IGOR FERNÁNDEZ
PSICOLOGÍA

Originalmente predecible

La originalidad es un valor al alza en nuestros días. En una vida ceñida a los horarios, a los calendarios, que no siempre está en consonancia con los ritmos biológicos y a veces incluso exige domesticar el sueño, el descanso y la motivación, de repente, lo novedoso adquiere un valor particular, aunque nos dé cierto respeto. Cuando los días parecen repetirse, las tareas perpetuarse y la sensibilidad con el para qué de las cosas abotargarse, un hambre se va cerniendo allá, sobre el fondo de la mente. A pesar de la comodidad de lo que se repite, las ganas de que algo nos asalte, nos sacuda, nos desafíe al fin y al cabo, se convierte en un secreto deseo para muchas personas imbuidas por una realidad demasiado predecible. Fantaseamos entonces con vivir experiencias nuevas que nos ericen el vello, que hagan que nuestra hipófisis dé la orden de descargar una cantidad equilibrada de serotonina y cortisol, justa para sentir el subidón de la sorpresa, de lo repentino, en el cuerpo. Es tan estimulante que nos hace sentir vivos y hay quien añadiría «de nuevo». Y es que en ese aletargamiento de lo cotidiano, es la propia vitalidad la que parece que se nos diluye en una masa informe, si cedemos demasiado a la uniformidad del ambiente.

La ausencia de novedad nos impide poner a prueba nuestros recursos y al no haber una fuerza de oposición, a largo plazo se atrofia nuestra capacidad natural de adaptación, nuestra flexibilidad y resiliencia. Y lo digo como si esa uniformidad del entorno fuera un campo de fuerza invisible flotando en el aire, que nos atrapa sin nuestro consentimiento; cuando es, más bien, una tendencia de la que participamos.
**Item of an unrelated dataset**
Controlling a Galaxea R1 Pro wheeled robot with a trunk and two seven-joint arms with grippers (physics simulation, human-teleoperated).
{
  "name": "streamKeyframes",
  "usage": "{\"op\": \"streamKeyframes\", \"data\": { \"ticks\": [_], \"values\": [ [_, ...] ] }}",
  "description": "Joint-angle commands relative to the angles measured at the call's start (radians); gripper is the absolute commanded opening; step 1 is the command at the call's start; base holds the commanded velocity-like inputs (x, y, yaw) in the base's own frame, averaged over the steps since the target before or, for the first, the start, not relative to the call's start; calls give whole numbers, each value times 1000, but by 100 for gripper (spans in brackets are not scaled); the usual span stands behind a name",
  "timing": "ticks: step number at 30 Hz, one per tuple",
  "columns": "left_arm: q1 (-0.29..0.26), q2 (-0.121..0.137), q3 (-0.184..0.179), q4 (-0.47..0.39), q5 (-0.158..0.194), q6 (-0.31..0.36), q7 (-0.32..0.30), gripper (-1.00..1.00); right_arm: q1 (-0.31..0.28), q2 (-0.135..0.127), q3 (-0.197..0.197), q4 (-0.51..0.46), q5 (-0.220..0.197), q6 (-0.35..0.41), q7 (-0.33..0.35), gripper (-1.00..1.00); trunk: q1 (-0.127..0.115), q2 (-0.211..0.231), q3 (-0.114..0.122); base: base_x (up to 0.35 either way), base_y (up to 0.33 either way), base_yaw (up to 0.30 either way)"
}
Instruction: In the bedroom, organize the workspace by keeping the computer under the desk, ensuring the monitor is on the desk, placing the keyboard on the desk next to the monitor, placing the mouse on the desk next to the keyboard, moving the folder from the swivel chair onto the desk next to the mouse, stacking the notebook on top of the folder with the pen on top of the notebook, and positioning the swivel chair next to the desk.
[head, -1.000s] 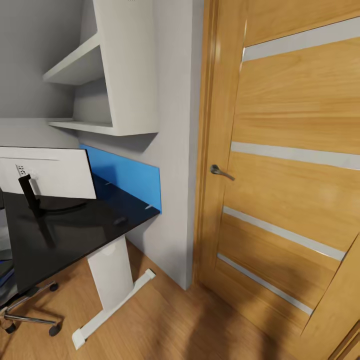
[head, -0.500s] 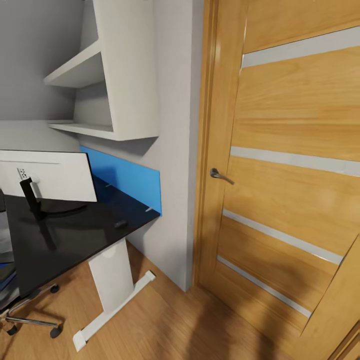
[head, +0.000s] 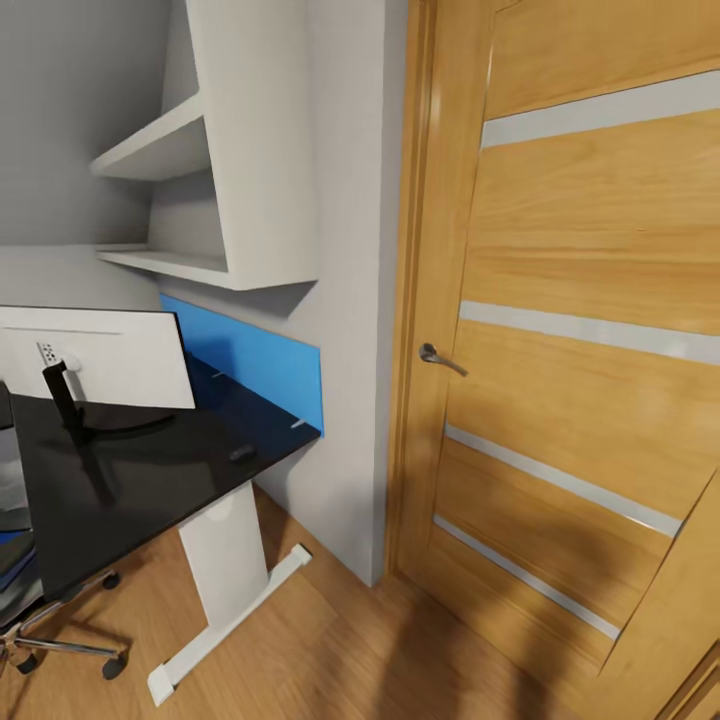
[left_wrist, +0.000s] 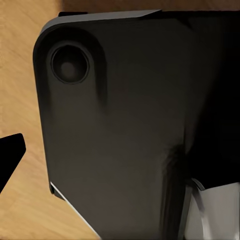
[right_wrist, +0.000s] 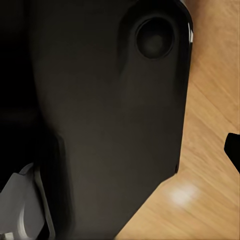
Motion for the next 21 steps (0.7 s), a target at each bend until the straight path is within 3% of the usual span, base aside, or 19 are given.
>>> {"op": "streamKeyframes", "data": {
  "ticks": [1, 21],
  "values": [
    [-1, 0, 0, 1, -1, -3, -1, 100, -1, 0, 0, 0, -1, 1, 0, 100, -4, 7, 2, 0, 0, 0],
    [-1, 1, 1, 1, 1, -3, -1, 100, -1, 0, 0, 0, -1, 1, 0, 100, -81, 147, 65, 0, 0, 0]
  ]
}}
Cuando estamos en grupo, circunstancia habitual en el trabajo o la vida social en general, participamos activamente de la búsqueda de la homogeneidad, buscamos activamente los territorios comunes, fijando lo que nos asemeja y descartando lo que nos diferencia. Es una tendencia natural... Hasta cierto punto, ya que, cuando la uniformidad es excesiva, bueno, simplemente, algo nos mueve hacia la diferencia. Sea como fuere, cuando lo inesperado se suma en la medida justa como para que esa experiencia no nos resulte demasiado ajena, disfrutamos de lo impredecible. Por así decirlo, queremos que nos pasen cosas distintas, pero no demasiado o no durante demasiado tiempo. Nos gusta encontrarnos con personas diferentes, mientras podamos encajarlas en alguna categoría predeterminada, mientras nos recuerden a alguien o conozcamos su sistema de valores, al fin y al cabo, siempre y cuando podamos predecirlos de algún modo.

Lo que es novedoso nos apasiona, pero también nos asusta si no sabemos a qué atenernos. Somos así de poliédricos hasta parecer incoherentes; si no, ¿por qué otra razón nos generaría estrés incluso un cambio a mejor? Y es que en nosotros pueden convivir al mismo tiempo estas y otras realidades psicológicas que aparentan llevarse la contraria y, curiosamente, nos empeñamos en discernir cuál de ellas es la verdadera, como si hubiera una y las demás fueran distracciones, ensoñaciones o ruido mental que, en el peor de los casos, nos caracteriza como indecisos y caprichosos. Podemos ser conservadores y temerarios, pero ante situaciones diferentes y alternativamente, y estaremos tratando de salvarnos y al mismo tiempo ir un paso más allá, lo que nos hace, en cierto modo, equitativos: quiero probar pero sin hacerme daño, quiero crecer sin dejar de ser yo mismo, quiero conocerte sin perderme en ti. ¿Por qué no va a ser posible ganar sin perder nada? Quizá no todo tenga un precio.